■ **PROBLEM TO SOLVE**:
Pick out each line of the records that includes the string "Could", and copy it.
INPUT RECORDS below:
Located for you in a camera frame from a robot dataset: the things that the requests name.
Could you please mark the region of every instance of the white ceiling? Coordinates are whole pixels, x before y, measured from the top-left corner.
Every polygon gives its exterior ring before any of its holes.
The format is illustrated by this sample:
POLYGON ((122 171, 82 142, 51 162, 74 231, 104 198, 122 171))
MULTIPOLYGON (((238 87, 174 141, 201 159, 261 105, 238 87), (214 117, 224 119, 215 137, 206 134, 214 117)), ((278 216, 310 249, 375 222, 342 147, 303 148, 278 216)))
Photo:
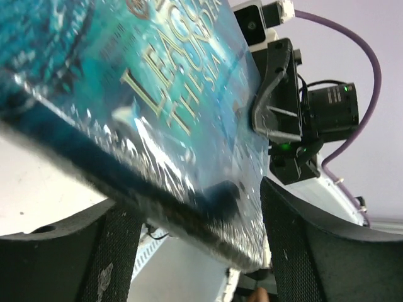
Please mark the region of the white ceiling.
MULTIPOLYGON (((231 1, 232 5, 241 1, 231 1)), ((295 0, 299 10, 337 21, 361 35, 377 53, 383 71, 378 108, 362 136, 330 164, 355 195, 363 195, 369 214, 403 218, 403 2, 400 0, 295 0)), ((353 81, 361 116, 372 91, 372 70, 363 52, 345 37, 304 20, 278 28, 300 48, 306 81, 353 81)), ((337 147, 323 149, 327 155, 337 147)), ((0 235, 33 230, 101 201, 104 197, 62 175, 46 162, 0 139, 0 235)))

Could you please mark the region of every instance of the hand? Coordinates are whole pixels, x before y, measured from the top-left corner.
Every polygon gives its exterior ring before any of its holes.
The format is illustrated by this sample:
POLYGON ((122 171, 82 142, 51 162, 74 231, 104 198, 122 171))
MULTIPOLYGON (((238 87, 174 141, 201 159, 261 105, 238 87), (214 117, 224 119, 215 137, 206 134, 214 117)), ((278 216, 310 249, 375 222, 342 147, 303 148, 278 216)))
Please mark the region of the hand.
POLYGON ((269 295, 264 288, 257 288, 247 302, 270 302, 269 295))

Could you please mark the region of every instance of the book cover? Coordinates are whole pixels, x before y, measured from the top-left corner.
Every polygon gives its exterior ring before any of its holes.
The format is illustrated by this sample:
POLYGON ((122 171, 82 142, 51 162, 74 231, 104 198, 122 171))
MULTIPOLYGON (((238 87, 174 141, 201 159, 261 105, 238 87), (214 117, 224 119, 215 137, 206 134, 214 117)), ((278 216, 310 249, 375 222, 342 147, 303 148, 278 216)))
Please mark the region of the book cover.
POLYGON ((0 45, 4 131, 232 266, 261 264, 260 78, 226 0, 7 1, 0 45))

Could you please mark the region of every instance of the printed gold lettering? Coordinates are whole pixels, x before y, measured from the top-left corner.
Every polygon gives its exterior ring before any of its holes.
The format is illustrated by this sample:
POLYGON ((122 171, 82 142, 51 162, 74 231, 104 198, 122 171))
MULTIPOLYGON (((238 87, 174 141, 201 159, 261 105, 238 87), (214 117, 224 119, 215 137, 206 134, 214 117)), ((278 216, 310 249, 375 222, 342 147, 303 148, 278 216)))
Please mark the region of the printed gold lettering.
POLYGON ((205 28, 203 23, 200 24, 200 22, 198 22, 198 24, 196 24, 196 26, 199 28, 199 30, 200 30, 202 35, 199 35, 199 34, 197 34, 195 32, 193 32, 192 35, 195 38, 195 41, 196 41, 197 45, 199 46, 199 48, 203 52, 203 55, 206 56, 206 51, 205 51, 204 47, 202 46, 202 44, 200 42, 208 43, 208 39, 210 38, 210 33, 205 28))
POLYGON ((199 100, 197 99, 197 97, 195 96, 195 94, 193 93, 193 91, 190 89, 189 85, 187 83, 184 84, 184 88, 188 91, 188 99, 184 99, 184 97, 181 94, 180 100, 182 105, 186 108, 186 110, 189 111, 190 115, 192 115, 193 118, 195 118, 196 113, 195 111, 191 108, 190 103, 193 101, 195 102, 197 105, 199 104, 199 100))
POLYGON ((215 10, 216 10, 217 12, 219 12, 219 11, 220 11, 219 6, 221 6, 222 3, 221 3, 219 0, 212 0, 212 1, 213 1, 214 6, 215 6, 215 10))
POLYGON ((218 15, 218 12, 214 11, 214 9, 212 8, 210 2, 208 0, 199 0, 199 3, 201 5, 206 4, 206 7, 208 8, 208 10, 210 12, 210 15, 213 17, 214 21, 216 21, 219 15, 218 15))
POLYGON ((165 0, 155 0, 156 1, 156 11, 159 11, 162 8, 165 0))
POLYGON ((144 60, 149 64, 150 68, 156 73, 158 78, 164 84, 164 86, 169 89, 175 79, 174 73, 169 69, 169 77, 164 74, 164 68, 166 67, 164 62, 157 56, 156 50, 152 45, 149 45, 144 52, 144 60))
POLYGON ((189 0, 189 1, 184 1, 180 0, 182 7, 184 8, 184 11, 186 11, 186 14, 188 15, 189 19, 192 20, 193 22, 197 20, 197 6, 194 0, 189 0))
POLYGON ((161 108, 159 104, 157 104, 150 95, 142 89, 140 84, 133 77, 132 73, 129 69, 126 69, 122 76, 120 77, 120 82, 126 82, 139 96, 143 99, 143 101, 148 105, 148 107, 155 112, 157 116, 159 116, 161 112, 161 108))
POLYGON ((203 77, 207 82, 211 83, 212 91, 214 92, 215 91, 215 82, 214 82, 213 78, 211 78, 209 75, 207 75, 206 69, 203 69, 203 77))
POLYGON ((212 59, 213 59, 215 69, 213 70, 212 67, 210 66, 210 64, 207 64, 207 68, 212 73, 214 79, 217 80, 219 78, 220 60, 216 56, 214 56, 214 54, 212 54, 212 59))
POLYGON ((172 120, 174 120, 183 129, 183 131, 186 132, 187 135, 190 135, 189 127, 186 125, 186 123, 180 118, 180 116, 176 112, 177 107, 178 107, 178 103, 174 102, 172 104, 172 110, 168 116, 166 123, 169 127, 171 127, 172 120))
POLYGON ((192 73, 189 73, 188 76, 189 76, 189 79, 192 81, 193 85, 195 85, 198 92, 202 92, 204 85, 203 85, 203 83, 200 83, 200 84, 197 83, 198 82, 197 76, 193 75, 192 73))
POLYGON ((181 16, 180 19, 179 19, 179 21, 184 25, 184 27, 186 28, 188 34, 187 34, 186 36, 184 36, 184 35, 182 35, 182 34, 178 31, 178 29, 175 27, 175 25, 174 25, 174 23, 173 23, 173 16, 172 16, 172 13, 173 13, 173 10, 174 10, 174 9, 177 9, 178 12, 180 13, 180 10, 175 6, 175 4, 174 4, 174 3, 171 3, 170 6, 169 6, 169 9, 168 9, 168 16, 169 16, 169 18, 168 18, 168 23, 169 23, 169 27, 171 28, 171 30, 172 30, 172 32, 174 33, 175 37, 176 37, 179 41, 181 41, 181 42, 183 42, 183 43, 189 42, 189 43, 192 45, 193 49, 195 50, 195 52, 197 53, 197 56, 198 56, 198 58, 199 58, 199 64, 196 65, 195 62, 190 58, 190 56, 189 56, 186 52, 184 52, 184 53, 187 55, 187 59, 189 60, 189 63, 192 65, 192 68, 194 68, 194 69, 197 70, 197 71, 201 71, 202 68, 203 68, 202 55, 199 53, 198 47, 195 45, 195 41, 193 41, 193 39, 192 39, 193 34, 192 34, 191 27, 190 27, 189 23, 181 16))
POLYGON ((213 26, 214 26, 213 19, 210 16, 210 14, 208 13, 208 11, 204 8, 200 11, 197 25, 198 25, 200 31, 203 33, 203 36, 205 38, 210 38, 212 36, 212 31, 213 31, 213 26), (207 17, 208 21, 210 22, 210 27, 207 26, 206 19, 204 17, 207 17))
POLYGON ((189 54, 184 51, 182 48, 179 48, 177 44, 175 44, 171 39, 169 39, 162 31, 157 30, 159 36, 161 37, 162 44, 164 45, 165 51, 168 55, 168 59, 171 62, 173 68, 176 70, 178 67, 176 66, 173 60, 173 50, 179 54, 181 57, 185 57, 189 64, 192 66, 193 69, 199 71, 200 67, 196 66, 192 59, 190 58, 189 54))
POLYGON ((157 116, 159 116, 162 112, 163 107, 166 104, 166 101, 168 100, 168 95, 165 89, 160 89, 160 93, 161 93, 161 100, 159 102, 159 111, 157 112, 157 116))

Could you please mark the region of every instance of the purple cable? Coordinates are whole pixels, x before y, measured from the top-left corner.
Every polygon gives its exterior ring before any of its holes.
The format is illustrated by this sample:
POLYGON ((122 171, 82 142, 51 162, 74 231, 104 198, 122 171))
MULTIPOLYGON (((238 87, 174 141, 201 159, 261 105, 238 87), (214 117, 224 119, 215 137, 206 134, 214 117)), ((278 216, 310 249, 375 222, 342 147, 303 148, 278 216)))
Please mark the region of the purple cable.
MULTIPOLYGON (((309 20, 315 23, 318 23, 320 25, 324 25, 326 27, 329 27, 333 30, 336 30, 348 38, 352 39, 361 49, 365 52, 366 56, 370 59, 372 69, 373 69, 373 91, 372 91, 372 97, 370 104, 368 106, 368 109, 366 110, 364 117, 361 120, 361 123, 358 125, 356 131, 339 147, 337 148, 331 155, 326 157, 323 162, 322 162, 322 169, 325 172, 325 174, 333 181, 333 182, 338 182, 339 178, 335 176, 329 168, 327 168, 327 165, 330 163, 330 161, 334 160, 337 156, 342 154, 358 137, 358 135, 361 134, 361 132, 364 130, 366 127, 366 124, 368 124, 375 107, 378 103, 378 98, 380 94, 380 88, 382 84, 382 71, 380 68, 380 64, 378 61, 377 56, 375 55, 375 52, 372 50, 372 48, 367 44, 366 41, 364 41, 360 36, 358 36, 356 33, 352 32, 348 28, 345 28, 344 26, 333 22, 329 19, 325 19, 323 17, 306 13, 303 11, 295 11, 295 16, 301 19, 309 20)), ((361 205, 357 202, 356 198, 348 191, 348 189, 341 183, 338 183, 338 186, 340 190, 350 199, 352 204, 358 209, 361 209, 361 205)), ((366 220, 366 223, 368 226, 370 226, 370 220, 368 218, 368 215, 366 215, 365 212, 362 212, 362 215, 364 216, 364 219, 366 220)))
End of INPUT RECORDS.
■ **EXPECTED ANSWER**:
Could you please mark the region of every instance of the white ceiling? Coordinates are whole pixels, x before y, measured from the top-left corner.
Could you please mark the region of every instance of the hand? Coordinates are whole pixels, x before y, measured from the top-left corner.
Could you please mark the region of every instance of the book cover? Coordinates are whole pixels, x before y, measured from the top-left corner.
Could you please mark the region of every instance of the printed gold lettering? Coordinates are whole pixels, x before y, measured from the top-left corner.
Could you please mark the region of every instance of the purple cable? Coordinates are whole pixels, x before y, measured from the top-left corner.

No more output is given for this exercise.